Comparative table of Thestius' family
| Relation | Name | Sources |  |  |  |  |  |  |  |  |
| Alcman | Pherecydes | Bacchy. | Sch. on Apollon. | Ovid | Apollod. | Plut. | Hyg. | Pau. |
| Parent(s) | Ares and Demonice |  |  |  |  |  | ✓ |  |  |  |
| Ares and Pisidice |  |  |  |  |  |  | ✓ |  |  |
| Agenor |  |  |  |  |  |  |  |  | ✓ |
| Wife | Deidameia |  |  |  | ✓ or |  |  |  |  |  |
| Laophonte | ✓ | ✓ |  | ✓ |  |  |  |  |  |
| Eurythemis |  |  |  |  |  | ✓ |  |  |  |
| Leucippe |  |  |  |  |  |  |  | ✓ |  |
| Children | Iphiclus |  |  | ✓ | ✓ |  | ✓ |  | ✓ |  |
| Aphares |  |  | ✓ |  |  |  |  |  |  |
| Althaea | ✓ | ✓ | ✓ | ✓ | ✓ | ✓ |  | ✓ | ✓ |
| Leda | ✓ | ✓ |  | ✓ |  | ✓ |  | ✓ |  |
| Toxeus |  |  |  |  | ✓ |  |  |  |  |
| Plexippus |  |  |  |  | ✓ | ✓ |  |  |  |
| Eurypylus |  |  |  |  |  | ✓ |  |  |  |
| Evippus |  |  |  |  |  | ✓ |  |  |  |
| Hypermnestra |  |  |  |  |  | ✓ |  | ✓ |  |
| Calydon |  |  |  |  |  |  | ✓ |  |  |
| Prothous |  |  |  |  |  |  |  |  | ✓ |
| Cometes |  |  |  |  |  |  |  |  | ✓ |

== Mythology ==
Thestius was allied with Tyndareus and Icarius against Hippocoon. According to Strabo, when Tyndareus and his brother Icarius, after being banished by Hippocoön from their homeland, went to Thestius, the king of the Pleuronii. The king helped the two brothers to acquire possession of much of the country on the far side of the Acheloüs on condition that they should receive a share of it. Tyndareus, however, went back home, having married Leda, the daughter of Thestius, whereas Icarius stayed on, keeping a portion of Acarnania, and by Polycaste, the daughter of Lygaeus, begot both Penelope and her brothers.

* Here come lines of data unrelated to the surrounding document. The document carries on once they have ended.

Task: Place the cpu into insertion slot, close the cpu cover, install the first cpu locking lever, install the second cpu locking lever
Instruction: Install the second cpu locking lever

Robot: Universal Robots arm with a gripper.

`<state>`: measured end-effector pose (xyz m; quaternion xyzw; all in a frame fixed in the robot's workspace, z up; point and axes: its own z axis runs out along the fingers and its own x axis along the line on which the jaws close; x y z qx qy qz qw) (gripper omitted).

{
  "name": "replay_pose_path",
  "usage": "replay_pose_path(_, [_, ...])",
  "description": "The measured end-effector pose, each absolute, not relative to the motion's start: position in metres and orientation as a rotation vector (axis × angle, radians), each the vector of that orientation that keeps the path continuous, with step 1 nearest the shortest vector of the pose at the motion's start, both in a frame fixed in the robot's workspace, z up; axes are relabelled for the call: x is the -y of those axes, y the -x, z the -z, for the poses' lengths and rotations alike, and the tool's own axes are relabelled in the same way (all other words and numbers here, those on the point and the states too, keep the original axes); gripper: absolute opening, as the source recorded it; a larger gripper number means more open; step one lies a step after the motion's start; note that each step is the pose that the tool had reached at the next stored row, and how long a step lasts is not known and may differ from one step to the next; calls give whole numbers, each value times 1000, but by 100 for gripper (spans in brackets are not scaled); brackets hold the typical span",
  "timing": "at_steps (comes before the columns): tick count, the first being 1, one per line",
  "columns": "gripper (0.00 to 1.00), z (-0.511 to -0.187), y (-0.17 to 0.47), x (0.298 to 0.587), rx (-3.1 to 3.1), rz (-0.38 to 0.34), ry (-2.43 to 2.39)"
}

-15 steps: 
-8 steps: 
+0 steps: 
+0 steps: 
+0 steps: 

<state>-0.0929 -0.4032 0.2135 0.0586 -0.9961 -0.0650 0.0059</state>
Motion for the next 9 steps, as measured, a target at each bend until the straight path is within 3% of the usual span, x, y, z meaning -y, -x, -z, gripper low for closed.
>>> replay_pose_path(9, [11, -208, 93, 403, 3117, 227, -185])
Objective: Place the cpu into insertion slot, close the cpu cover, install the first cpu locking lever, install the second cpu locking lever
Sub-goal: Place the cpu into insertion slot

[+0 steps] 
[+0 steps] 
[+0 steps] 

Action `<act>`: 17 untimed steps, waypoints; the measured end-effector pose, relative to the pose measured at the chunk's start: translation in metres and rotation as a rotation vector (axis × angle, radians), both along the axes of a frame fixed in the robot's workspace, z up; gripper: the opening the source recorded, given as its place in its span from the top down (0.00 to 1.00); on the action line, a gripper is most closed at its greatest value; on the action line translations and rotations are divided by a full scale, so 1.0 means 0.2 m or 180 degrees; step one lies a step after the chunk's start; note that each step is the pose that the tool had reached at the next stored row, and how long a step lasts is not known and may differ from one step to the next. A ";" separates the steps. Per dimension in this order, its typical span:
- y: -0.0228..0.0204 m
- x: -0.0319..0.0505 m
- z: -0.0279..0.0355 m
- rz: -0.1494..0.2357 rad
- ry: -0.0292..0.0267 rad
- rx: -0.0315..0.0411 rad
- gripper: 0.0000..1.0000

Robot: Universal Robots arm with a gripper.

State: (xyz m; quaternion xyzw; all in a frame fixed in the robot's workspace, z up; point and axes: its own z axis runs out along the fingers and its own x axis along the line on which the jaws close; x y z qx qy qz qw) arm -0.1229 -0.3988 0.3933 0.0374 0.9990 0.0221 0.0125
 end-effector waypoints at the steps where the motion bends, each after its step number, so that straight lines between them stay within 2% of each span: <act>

In a rare variant of the myth by Plutarch, the river Achelous in Aetolia was formerly called after Thestius. This Thestius who upon some domestic discontent traveled as far as Sicyon, where he had resided for some time, returned to his native home. But finding there his son Calydon and his mother [i.e. Pisidice] both upon the bed together, believing him to be an adulterer, slew his own child by a mistake. But when he beheld the unfortunate and unexpected fact he had committed, he threw himself into the river Axenos, which from thence was afterwards called Thestius.